Home » Business Topics » Digital Disruption

The Rise of the Dual Data Scientist / Machine Learning Engineer

There are thousands of articles explaining the differences between data scientist and machine learning engineer. Data science gets broken down even further, with data analysts contrasted to researchers. Professionals skilled in all these domains are called unicorns and believed not to exist. Indeed, they may not work for companies, and ignored when applying for a job. This article explains how to become one, and the benefits that come with it — both for yourself and for employers.

The Silo Mentality

Funneling people into narrow specialized roles is present both in education and in the industry. How many professionals have a degree spanning across ML engineering, statistics, operations research and marketing, to name one of the potential combinations? Such curricula don’t exist. You would have to accumulate multiple degrees. This is cost and time prohibitive. And once in the workforce, you face the same compartmentalization. Sure you may start as a data scientist or business analyst and become MLops engineer, or the other way around. But you can’t be all at once unless you work for multiple employers. Managers and HR can not handle this. They wish such people exist, recognize the benefits. But tunnel vision and long tradition prevents this from happening. Also, HR lacks experience to detect and assess the value of a “unicorn”. Over time, unicorns don’t apply anymore.

Why you Need a Dual Engineer / Scientist?

Companies realized a while back that hiring separate R, SQL and Python programmers is inefficient. Now they want people who know the three languages, or abandon R over time. Likewise, they realize that data scientists are unable to write production code and deal with the full data pipeline. Hiring now favors MLops professionals over scientists. But many ML engineers do not understand well the statistics and business thinking behind the scene. It can result in faulty or inadequate solutions.

Why not hiring someone who masters both? I discuss later how to become one and where to find them (clue: in the job applications that you receive, for instance). Many times, a team of two is linked to the equation 1 + 1 bigger than 2. But hiring a dual engineer / scientist is an example where you can have 1 bigger than 1 + 1. I illustrate this in the next section.

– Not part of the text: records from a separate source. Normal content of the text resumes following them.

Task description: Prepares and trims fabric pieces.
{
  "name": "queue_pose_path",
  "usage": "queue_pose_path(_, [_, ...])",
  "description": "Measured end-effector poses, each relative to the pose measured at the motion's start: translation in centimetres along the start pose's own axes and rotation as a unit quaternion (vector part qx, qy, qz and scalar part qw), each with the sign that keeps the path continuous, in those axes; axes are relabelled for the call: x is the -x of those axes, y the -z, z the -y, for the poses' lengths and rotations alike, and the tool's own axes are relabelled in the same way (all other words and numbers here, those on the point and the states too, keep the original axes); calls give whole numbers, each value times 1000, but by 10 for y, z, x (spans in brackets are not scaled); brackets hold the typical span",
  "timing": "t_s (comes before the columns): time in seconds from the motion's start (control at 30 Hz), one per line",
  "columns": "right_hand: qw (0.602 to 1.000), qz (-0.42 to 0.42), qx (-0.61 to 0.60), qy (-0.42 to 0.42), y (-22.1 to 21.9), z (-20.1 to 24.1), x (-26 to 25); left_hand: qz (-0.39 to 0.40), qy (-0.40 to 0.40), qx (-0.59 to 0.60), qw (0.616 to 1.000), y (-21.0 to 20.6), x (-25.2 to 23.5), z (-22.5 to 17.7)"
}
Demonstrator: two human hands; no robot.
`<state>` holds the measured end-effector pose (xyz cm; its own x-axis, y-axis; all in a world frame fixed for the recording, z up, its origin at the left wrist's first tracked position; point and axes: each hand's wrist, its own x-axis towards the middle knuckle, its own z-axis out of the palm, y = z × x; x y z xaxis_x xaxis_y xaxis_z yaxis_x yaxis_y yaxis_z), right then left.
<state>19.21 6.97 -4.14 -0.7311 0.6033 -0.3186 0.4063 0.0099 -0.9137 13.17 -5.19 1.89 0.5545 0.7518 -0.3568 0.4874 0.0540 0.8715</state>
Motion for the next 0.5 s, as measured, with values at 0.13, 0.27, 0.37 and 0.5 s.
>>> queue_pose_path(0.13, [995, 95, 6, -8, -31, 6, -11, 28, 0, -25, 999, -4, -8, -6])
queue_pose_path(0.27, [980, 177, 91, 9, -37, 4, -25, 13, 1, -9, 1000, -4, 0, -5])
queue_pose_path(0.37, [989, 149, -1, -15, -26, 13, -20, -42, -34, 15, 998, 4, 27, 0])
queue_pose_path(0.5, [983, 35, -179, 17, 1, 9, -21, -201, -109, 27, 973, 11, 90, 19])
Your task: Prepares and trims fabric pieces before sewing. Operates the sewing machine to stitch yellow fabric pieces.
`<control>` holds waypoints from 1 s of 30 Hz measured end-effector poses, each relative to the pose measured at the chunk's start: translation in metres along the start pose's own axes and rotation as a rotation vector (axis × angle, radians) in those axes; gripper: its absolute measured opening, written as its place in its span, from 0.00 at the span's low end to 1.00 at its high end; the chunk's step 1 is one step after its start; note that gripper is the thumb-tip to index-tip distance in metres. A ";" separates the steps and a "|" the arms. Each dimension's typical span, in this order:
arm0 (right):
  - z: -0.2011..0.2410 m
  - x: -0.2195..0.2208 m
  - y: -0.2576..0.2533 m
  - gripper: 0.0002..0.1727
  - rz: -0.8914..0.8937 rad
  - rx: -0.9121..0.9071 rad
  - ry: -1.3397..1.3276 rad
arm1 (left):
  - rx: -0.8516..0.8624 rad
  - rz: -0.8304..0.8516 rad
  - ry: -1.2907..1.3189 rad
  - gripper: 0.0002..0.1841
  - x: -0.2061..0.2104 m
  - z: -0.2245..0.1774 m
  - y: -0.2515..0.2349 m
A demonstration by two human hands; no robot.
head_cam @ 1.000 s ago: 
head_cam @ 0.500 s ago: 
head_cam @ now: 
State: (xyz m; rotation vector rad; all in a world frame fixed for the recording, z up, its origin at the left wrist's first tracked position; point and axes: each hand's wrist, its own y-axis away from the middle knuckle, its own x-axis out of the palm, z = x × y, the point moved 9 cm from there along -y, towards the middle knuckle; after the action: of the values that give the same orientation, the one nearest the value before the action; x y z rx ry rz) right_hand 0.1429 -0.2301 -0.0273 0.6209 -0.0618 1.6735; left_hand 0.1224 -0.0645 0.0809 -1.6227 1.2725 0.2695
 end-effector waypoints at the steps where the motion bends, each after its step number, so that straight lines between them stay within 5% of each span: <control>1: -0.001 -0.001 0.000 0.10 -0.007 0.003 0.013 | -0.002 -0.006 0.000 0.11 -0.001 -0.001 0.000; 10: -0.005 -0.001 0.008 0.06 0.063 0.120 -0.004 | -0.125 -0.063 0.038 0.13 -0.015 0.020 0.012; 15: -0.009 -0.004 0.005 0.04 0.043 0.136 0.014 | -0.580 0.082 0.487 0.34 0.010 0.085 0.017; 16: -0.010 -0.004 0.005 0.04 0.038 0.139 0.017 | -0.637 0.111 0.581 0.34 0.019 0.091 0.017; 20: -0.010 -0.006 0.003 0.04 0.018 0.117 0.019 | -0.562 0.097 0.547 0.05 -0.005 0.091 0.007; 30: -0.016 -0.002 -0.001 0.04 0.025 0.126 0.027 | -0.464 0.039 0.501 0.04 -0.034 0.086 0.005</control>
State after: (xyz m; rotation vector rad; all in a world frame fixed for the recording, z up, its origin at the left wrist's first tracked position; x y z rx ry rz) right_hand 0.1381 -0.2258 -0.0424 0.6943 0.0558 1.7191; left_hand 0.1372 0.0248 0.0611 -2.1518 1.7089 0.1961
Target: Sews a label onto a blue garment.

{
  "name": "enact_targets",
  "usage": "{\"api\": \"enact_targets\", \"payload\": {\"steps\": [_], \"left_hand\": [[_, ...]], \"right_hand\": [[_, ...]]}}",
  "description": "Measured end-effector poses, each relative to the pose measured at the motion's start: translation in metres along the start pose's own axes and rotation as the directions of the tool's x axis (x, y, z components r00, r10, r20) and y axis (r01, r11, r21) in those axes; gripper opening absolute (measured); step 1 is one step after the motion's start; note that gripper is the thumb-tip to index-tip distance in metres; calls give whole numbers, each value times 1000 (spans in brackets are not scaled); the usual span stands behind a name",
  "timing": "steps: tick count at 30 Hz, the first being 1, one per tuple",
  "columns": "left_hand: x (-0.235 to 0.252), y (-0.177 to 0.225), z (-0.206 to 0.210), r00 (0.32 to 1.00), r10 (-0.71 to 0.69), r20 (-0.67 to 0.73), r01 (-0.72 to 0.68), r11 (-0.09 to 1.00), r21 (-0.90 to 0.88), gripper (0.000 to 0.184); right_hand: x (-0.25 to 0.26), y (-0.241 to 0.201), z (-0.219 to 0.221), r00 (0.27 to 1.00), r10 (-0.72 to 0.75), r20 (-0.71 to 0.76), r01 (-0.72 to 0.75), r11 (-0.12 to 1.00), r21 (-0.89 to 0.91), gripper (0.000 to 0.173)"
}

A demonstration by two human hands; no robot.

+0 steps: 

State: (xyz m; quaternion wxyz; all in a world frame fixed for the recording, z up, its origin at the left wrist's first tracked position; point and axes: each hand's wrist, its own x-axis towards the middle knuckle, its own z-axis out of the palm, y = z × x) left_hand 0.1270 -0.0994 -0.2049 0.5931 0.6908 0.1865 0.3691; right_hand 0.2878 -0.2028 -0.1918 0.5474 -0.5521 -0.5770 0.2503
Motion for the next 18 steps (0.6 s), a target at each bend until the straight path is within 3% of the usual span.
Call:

These dual professionals are full stack ML engineers, or full stack analysts. A terminology first coined to define software engineers / web developers that master both back-end and front-end.

When 1 is bigger than 1 + 1

I train software engineers to add ML science to their professional background. Each has his own programming environment, and brings his own datasets to the classroom. My code, which involves complex libraries such as TensorFlow, has to work smoothly on all platforms and datasets. My background is research, but I spend more time designing scalable and generic solutions, than inventing state-of-the-art algorithms. Running SDKs in my cloud, and dealing with incompatible libraries, complex data structures, or metadata, is part of my daily routine. I hire engineers to help on occasion. But because I know both research and engineering, I am able to develop better solutions faster. The integration of engineering and research takes place in one brain (mine), not too. Intricacies in each are resolved jointly via fast human intelligence: all connections and neurons are in a single brain optimized for this dual interaction. Thus 1 is bigger than 1 + 1 here. And less expensive.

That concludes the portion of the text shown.